We hear a lot about how we should invest and save in preparation for retirement. The objective of this article is to provide a balanced perspective on saving.
You hear commercials all the time asking the following question. Are you saving enough for retirement? These commercials are usually from Banks, Investment, and Insurance Companies. Do you think these companies are genuinely concerned about your retirement? Maybe, for sure they are trying to make money. Whenever you invest for retirement, some corporate entity is making money off your financial decision. While the message is good, it is important to be aware of the motivation for the plea to save for retirement.
There is nothing wrong with making a profit for offering retirement investments. Making a profit is a key tenant of capitalism. As a consumer of these retirement investment products, we need to be aware of the cost and value of these they provide.
As I mentioned, saving for retirement is a good thing. That being said, like everything else in life balance must be considered. If the investor saves too much, they run the risk of being retirement poor. It is important to have enough money available to live the life here and now. A young person has no idea what their retirement will be like from a health and family perspective. Not to sound morbid, but there is the possibility of dying before reaching retirement age.
The concept of retirement is evolving. A hundred years ago retiring from work was a foreign concept. Most people worked if they were physically and mentally able. Upon reaching an age where they could no longer work, folks depended on their families to provide care. With the advent of the Social Security program, the time of retirement began to focus on age 65. These days people are living longer and can work well past age 65. Many times, the financial reality of today’s society causes people to keep working well into their golden years. Poor economic conditions or bad financial decisions can contribute to a lifetime of employment. Of course, some people just want to work their entire lives.
It is never too early to think about long-term goals for your career. This goal setting can then be the start of developing your own retirement plan.

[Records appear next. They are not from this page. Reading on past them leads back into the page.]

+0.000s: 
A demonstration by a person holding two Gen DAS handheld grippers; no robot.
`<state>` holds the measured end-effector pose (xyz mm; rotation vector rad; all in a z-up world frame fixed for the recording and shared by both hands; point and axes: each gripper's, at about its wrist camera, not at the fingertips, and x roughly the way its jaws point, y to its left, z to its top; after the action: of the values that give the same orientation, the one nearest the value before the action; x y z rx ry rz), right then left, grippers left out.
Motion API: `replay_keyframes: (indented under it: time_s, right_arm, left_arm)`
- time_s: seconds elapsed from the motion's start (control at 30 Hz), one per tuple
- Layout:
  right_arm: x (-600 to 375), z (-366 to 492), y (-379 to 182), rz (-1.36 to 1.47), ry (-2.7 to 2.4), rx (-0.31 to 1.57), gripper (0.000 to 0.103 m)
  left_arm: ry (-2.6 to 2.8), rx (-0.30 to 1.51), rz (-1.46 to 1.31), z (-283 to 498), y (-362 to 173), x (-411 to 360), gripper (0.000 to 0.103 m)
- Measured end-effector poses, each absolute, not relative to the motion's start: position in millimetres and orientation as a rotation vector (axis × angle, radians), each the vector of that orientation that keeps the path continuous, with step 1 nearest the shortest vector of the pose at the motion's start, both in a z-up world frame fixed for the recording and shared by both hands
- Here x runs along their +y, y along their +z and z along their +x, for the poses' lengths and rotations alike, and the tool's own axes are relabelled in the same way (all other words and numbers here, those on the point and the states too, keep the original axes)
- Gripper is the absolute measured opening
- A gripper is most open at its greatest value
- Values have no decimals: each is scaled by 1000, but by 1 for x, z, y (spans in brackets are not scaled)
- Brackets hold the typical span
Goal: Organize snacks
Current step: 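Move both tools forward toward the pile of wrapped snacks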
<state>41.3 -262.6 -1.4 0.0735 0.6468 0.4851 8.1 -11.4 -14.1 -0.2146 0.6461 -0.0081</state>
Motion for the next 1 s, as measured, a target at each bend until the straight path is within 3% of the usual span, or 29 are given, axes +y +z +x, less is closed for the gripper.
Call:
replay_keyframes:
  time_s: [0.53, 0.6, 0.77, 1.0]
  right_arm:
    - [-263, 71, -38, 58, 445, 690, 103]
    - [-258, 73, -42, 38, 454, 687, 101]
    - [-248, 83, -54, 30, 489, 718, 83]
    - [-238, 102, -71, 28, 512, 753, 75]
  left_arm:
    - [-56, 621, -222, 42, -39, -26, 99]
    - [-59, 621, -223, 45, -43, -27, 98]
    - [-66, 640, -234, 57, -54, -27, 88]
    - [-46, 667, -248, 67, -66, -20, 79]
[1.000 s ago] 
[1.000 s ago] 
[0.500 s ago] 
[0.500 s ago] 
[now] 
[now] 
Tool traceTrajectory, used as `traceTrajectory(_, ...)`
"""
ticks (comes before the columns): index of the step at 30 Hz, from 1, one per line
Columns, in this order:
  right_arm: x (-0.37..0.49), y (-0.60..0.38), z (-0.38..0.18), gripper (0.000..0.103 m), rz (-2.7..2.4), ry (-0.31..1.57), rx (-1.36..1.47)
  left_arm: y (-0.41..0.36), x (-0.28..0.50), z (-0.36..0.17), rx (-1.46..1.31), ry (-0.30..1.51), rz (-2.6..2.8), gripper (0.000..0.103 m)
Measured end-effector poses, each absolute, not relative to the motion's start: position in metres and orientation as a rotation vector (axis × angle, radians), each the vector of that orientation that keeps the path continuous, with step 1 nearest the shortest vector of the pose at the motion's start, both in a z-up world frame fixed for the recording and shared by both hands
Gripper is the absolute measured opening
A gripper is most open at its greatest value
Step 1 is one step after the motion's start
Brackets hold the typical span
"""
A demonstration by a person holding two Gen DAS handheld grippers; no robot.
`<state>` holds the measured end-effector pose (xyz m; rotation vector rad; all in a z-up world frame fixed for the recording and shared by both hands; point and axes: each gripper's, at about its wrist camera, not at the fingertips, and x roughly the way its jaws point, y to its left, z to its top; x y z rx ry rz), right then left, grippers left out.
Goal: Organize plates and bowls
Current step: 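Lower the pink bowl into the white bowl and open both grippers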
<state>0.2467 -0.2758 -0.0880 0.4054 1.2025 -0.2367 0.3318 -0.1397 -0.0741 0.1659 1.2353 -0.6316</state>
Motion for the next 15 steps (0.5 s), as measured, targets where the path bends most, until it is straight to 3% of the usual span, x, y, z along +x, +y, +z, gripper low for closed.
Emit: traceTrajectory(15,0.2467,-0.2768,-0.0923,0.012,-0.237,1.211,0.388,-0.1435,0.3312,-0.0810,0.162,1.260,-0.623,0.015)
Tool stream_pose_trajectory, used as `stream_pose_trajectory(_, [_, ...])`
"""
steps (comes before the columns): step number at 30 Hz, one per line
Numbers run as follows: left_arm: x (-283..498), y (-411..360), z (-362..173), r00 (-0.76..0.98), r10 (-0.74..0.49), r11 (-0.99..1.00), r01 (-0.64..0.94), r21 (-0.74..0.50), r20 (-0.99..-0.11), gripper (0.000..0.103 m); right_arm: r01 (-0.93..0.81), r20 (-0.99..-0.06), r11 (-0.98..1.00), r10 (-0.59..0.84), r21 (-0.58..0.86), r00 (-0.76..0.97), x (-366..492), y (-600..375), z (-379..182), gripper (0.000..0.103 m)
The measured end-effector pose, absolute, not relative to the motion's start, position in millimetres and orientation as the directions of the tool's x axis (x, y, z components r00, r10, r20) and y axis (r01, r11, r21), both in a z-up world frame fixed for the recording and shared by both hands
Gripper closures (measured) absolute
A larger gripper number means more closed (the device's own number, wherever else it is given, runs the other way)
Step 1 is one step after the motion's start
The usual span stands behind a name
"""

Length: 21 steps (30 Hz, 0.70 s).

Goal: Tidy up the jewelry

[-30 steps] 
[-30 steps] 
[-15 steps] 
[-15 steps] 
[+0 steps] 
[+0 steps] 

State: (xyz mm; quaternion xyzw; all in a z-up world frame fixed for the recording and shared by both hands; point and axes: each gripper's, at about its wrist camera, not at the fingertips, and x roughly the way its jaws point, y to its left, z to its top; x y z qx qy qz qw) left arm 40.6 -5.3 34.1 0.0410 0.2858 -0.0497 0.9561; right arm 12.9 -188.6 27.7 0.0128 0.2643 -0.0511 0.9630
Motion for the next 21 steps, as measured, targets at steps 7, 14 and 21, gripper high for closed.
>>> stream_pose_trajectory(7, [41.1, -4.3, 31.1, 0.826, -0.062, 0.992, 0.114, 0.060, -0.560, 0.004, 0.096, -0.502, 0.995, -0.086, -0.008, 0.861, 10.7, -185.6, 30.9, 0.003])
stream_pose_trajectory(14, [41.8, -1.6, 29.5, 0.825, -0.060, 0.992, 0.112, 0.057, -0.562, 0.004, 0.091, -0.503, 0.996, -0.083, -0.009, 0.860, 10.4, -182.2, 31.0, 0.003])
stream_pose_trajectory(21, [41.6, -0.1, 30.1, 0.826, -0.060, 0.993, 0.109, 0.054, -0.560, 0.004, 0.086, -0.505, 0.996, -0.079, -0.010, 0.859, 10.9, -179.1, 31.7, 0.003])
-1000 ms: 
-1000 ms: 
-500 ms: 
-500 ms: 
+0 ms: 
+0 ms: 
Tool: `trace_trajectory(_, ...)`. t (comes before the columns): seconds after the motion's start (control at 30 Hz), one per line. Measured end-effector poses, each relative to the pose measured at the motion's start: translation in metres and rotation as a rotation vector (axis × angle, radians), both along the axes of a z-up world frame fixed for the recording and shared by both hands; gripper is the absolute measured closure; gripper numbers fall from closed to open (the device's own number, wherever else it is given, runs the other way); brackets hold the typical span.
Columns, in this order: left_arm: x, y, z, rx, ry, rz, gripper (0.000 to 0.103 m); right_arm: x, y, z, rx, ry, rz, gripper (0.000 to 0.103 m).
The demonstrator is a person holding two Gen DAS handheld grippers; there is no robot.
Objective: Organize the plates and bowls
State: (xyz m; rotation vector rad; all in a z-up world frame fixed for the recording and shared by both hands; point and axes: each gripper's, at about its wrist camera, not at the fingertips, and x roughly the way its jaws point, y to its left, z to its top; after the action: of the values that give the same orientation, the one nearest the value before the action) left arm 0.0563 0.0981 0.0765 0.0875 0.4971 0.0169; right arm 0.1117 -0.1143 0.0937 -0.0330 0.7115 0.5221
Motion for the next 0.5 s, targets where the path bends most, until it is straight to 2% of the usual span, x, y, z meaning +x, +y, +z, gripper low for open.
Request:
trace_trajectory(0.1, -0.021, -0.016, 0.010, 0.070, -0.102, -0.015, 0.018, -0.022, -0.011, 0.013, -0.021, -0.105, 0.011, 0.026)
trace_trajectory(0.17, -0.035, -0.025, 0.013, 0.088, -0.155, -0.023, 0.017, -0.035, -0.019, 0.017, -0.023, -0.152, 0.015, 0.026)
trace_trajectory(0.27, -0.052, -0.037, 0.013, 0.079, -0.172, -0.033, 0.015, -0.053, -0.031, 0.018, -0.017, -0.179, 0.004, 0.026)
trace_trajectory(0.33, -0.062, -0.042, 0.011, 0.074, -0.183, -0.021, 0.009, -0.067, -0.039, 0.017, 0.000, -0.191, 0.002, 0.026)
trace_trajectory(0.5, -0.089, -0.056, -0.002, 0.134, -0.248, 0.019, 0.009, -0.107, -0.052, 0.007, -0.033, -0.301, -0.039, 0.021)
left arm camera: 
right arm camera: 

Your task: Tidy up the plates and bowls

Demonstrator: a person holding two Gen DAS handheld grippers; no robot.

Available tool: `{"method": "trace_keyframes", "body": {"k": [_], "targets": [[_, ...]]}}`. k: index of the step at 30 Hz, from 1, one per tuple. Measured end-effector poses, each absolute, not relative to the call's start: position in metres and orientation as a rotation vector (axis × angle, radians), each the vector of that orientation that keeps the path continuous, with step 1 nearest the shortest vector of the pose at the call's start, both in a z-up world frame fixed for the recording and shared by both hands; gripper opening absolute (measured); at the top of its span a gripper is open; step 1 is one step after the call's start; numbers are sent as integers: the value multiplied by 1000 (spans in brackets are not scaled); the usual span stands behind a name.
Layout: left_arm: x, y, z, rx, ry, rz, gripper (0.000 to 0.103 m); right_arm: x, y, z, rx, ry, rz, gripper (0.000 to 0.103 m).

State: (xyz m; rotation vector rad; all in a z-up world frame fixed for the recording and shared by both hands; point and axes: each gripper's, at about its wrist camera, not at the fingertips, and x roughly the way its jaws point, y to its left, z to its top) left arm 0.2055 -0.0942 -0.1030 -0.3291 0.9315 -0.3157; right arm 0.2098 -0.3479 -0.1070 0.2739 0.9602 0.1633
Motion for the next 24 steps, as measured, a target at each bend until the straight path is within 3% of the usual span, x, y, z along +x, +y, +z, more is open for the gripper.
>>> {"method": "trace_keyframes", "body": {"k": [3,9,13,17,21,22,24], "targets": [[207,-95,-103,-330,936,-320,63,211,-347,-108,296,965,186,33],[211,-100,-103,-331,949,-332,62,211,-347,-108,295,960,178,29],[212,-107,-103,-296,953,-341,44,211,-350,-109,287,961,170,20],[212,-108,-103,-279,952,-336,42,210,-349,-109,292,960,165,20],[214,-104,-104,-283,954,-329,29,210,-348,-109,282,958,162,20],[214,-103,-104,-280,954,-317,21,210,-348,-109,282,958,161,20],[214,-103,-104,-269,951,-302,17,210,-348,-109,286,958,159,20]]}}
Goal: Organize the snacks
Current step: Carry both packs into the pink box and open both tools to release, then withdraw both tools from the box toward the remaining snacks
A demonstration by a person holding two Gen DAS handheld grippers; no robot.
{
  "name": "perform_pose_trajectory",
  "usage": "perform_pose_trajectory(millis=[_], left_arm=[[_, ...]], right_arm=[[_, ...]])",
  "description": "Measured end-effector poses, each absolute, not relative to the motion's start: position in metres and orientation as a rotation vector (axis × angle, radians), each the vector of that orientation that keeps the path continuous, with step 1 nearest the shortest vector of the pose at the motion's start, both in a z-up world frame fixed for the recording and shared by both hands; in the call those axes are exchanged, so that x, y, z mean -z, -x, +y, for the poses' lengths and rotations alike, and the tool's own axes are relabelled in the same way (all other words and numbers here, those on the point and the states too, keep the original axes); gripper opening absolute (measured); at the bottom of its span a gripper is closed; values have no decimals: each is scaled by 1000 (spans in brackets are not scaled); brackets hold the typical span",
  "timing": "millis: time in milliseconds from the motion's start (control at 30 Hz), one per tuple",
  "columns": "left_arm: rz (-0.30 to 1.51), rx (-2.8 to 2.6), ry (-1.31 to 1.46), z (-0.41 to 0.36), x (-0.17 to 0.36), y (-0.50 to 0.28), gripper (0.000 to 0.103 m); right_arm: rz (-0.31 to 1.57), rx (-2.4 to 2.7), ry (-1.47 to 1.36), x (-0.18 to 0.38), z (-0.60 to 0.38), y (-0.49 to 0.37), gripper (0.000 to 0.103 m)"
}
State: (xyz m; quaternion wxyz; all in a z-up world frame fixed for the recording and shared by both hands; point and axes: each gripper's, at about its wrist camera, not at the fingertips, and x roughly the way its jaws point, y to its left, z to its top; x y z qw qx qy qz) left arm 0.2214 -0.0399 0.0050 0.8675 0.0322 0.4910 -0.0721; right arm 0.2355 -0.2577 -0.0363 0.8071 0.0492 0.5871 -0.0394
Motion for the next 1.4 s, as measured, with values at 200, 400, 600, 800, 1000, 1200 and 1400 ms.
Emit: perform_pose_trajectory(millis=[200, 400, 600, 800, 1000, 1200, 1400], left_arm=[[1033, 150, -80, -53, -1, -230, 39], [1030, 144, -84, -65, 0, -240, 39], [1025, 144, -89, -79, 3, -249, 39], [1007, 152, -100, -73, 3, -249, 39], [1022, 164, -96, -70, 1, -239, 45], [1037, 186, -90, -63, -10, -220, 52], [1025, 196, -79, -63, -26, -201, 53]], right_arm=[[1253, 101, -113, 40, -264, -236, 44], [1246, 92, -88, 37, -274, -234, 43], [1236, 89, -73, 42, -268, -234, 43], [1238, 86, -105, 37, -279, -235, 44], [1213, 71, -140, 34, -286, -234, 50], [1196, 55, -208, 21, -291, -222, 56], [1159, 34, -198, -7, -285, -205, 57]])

I remember having the goal of retiring at 40 and buying a Porsche. Well, I never achieved that specific goal but setting it did cause me to start saving. There are plenty of tools for developing a retirement plan on your own. You can also consult a financial advisor. I will probably write an entire article on financial advisors but for now, I recommend an advisor who just sells advice. Stay away from those advisors trying to sell financial instruments.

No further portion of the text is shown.